Catatan Siang
SBSINews – Pemerintah berencana mengeluarkan Inpres sebagai payung hukum untuk memberikan sanksi kepada penunggak iuran yaitu sanksi berupa tidak dapat layanan publik.
Semangat utuk menekankan pada kepatuhan pembayaran iuran adalah baik mengingat tunggakan iuran masih besar Per 30 Juni 2019 lalu saja tunggakan iuran utk 1 bulan sebesar Rp. 3.4 Triliun. Jumlah itu belum termasuk tunggakan 23 bulan lainnya. Kalau dijumlah dengan tunggakan 23 bulan lainnya maka jumlah tunggakan iuran semakin besar bisa menembus Rp. 10 triliun. Penunggak iuran itu ada pemda (untuk PNS daerah dan iuran peserta jamkesdanya), Badan usaha, dan peserta mandiri.
Sebenarnya perangkat hukum pemberian sanksi tidak dapat layanan publik itu sudah ada, jadi tinggal dijalankan saja. Regulasi atas ketentuan Sanksi tidak dapat layanan publik sdh diatur di PP No. 86/2013.
Namun instrumen sanksi ini belum dilaksanakan oleh pemerintah terutama oleh pemerintah daerah atau lembaga yang menjalankan pelayanan publik.
Pasal 20 ayat 1 UU SJSN menyatakan peserta adalah setiap orang yang telah membayar iuran atau iurannya dibayar oleh pemerintah.
Nah ini artinya orang yang menunggak iuran dan orang yang belum mendaftar sebagai peserta JKN bisa dikenakan sanksi di PP 86 tahun 2013 tersebut.
PP 86 juga utuk badan usaha. Pepres No. 111/2013 mewajibkan seluruh Badan Usaha mendaftarkan dan membayarkan iuran pekerjanya ke BPJS Kesehatan. Kalau tidak maka akan kena PP no. 86/2013 yaitu tidak dapat layanan publik seperti IMB, SIUP, TDP dan sebagainya.

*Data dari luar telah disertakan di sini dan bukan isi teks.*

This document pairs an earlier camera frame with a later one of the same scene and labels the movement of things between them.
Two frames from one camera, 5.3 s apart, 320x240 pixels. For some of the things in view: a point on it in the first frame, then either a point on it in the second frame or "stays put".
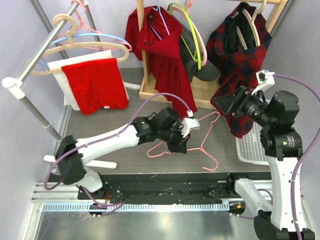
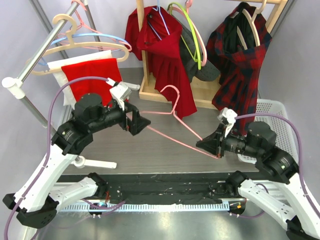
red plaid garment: x=237 y=44 stays put
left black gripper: x=180 y=146 -> x=137 y=123
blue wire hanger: x=163 y=19 stays put
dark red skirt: x=161 y=38 stays put
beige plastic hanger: x=251 y=22 stays put
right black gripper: x=237 y=99 -> x=214 y=143
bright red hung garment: x=97 y=85 stays put
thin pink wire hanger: x=201 y=148 -> x=173 y=113
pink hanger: x=188 y=3 stays put
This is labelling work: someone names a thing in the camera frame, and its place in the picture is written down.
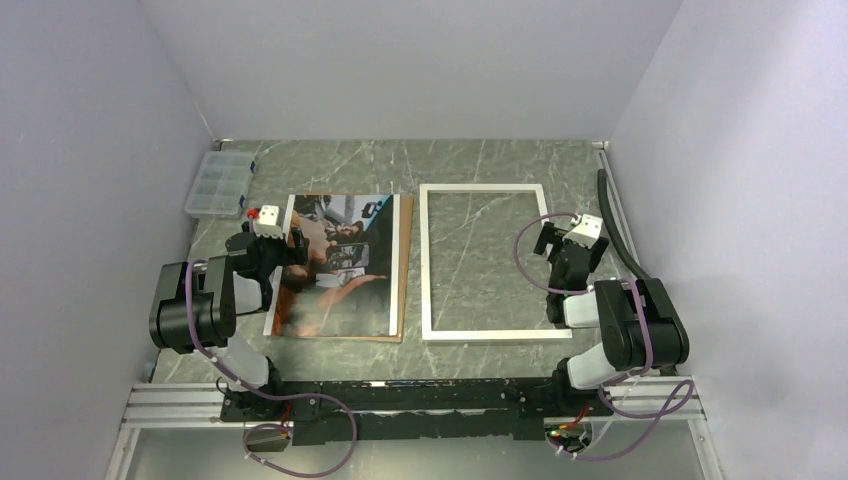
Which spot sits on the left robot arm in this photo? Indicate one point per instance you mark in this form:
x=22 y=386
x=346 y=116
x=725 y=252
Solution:
x=196 y=304

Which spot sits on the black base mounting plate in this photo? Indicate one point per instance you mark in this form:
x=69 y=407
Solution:
x=322 y=411

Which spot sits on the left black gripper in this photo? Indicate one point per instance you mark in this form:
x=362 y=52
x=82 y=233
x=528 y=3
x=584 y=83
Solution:
x=281 y=243

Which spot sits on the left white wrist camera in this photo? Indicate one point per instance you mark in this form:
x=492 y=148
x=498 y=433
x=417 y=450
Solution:
x=268 y=222

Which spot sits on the clear plastic organizer box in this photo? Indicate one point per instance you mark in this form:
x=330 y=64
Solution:
x=221 y=184

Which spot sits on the aluminium rail frame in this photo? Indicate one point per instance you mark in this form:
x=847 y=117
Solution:
x=196 y=405

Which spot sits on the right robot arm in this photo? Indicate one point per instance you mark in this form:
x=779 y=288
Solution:
x=639 y=327

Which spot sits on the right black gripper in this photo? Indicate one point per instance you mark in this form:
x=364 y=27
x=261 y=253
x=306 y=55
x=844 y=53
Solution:
x=549 y=235

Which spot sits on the printed photo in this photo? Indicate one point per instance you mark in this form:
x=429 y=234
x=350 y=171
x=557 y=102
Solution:
x=344 y=265

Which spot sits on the brown backing board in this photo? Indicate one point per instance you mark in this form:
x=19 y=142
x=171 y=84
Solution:
x=405 y=265

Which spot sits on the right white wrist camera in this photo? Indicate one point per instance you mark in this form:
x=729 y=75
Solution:
x=585 y=230

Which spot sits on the wooden picture frame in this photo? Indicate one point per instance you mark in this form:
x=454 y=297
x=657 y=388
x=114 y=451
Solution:
x=428 y=334

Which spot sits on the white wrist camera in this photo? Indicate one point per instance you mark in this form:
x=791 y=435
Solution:
x=585 y=230
x=268 y=222

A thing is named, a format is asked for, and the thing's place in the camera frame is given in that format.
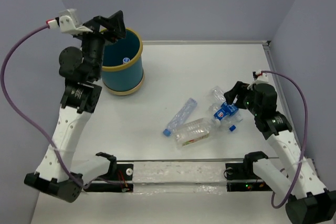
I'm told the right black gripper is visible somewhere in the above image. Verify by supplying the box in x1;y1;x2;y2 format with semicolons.
224;80;260;116

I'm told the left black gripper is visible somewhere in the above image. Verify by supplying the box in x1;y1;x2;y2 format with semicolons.
77;10;127;80

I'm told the red blue label bottle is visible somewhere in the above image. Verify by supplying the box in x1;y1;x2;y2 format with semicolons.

Tapi faktanya masih banyak badan usaha yang tidak patuh tapi tidak dapat sanksi layanan publik. Demikian juga dengan masyarakat yang belum mendaftar ke JKN, paling lambat 1 januari 2019 (sesuai Pasal 17 Perpres No. 82/2018), akan dikenakan sanksi tidak dapat layanan publik yaitu yang ada di PP 86/2013 tsb seperti tidak dapat SIM, STNK, IMB dan papsport.
Nah ketentuan tersebut selama ini tidak jalan. Polri, pemda, imigrasi dan sebagainya tidak menjalankan kewenangannya bagi masyarakat yang belum mendaftar atau menunggak.
Saat ini Pemerintah mau buat inpres atau istrumen lainnya. Menurut saya buat apa, kan sudah ada instrumennya. Tinggal dijalankan saja koq. PP 86/2013 tidak efektif dijalankan karena lembaga, kementerian atau pemda yang melaksanakan layanan publik masih mengedepankan ego sektoral sehingga mereka tidak mendukung JKN.
Saya mendukung adanya sanksi tidak dapat layanan publik, tapi sebelum memberikan sanksi tersebut hendaknya BPJS kesehatan meningkatkan pelayanannya kepada peserta sehingga masyarakat tergugah utuk disiplin membayar iuran. Ini yang utama, karena sustainability kesadaran membayar iuran akan terjadi.
Kalau hanya mengandalkan sanksi PP 86 saja maka tidak menjamin keberlanjutan kesadaran membayar iuran. Bisa saja ketika mau ngurus SIM dibayar dulu tunggakannya tapi setelah itu menunggak lagi krn SIM kan 5 tahun sekali.
Satu lagi, apa instrumen sanksi bagi Pemda yang nunggak iuran? ini belum ada. Saya berharap Kemendagri memberikan sanksi kepada pemda yang menunggak iuran.
PP 86 hanya utk bukan penyelenggara negara sehingga perlu ada sanksi kepada pemda.
Saya berharap Presiden memberikan evaluasi atas kinerja lembaga, kementerian dan pemda terkait dgn dukungan mereka kepada JKN.
Inpres no. 8/2017 ttg optimalisasi JKN tidak makskmal dijalankan oleh kementerian, lembaga dan pemda yang ditugaskan dalam mengoptimalkan program JKN sehingga persoalan JKN terus terjadi khususnya defisit JKN.
Semoga Pemerintah lebih serius menangani dan melaksanakan program JKN ini.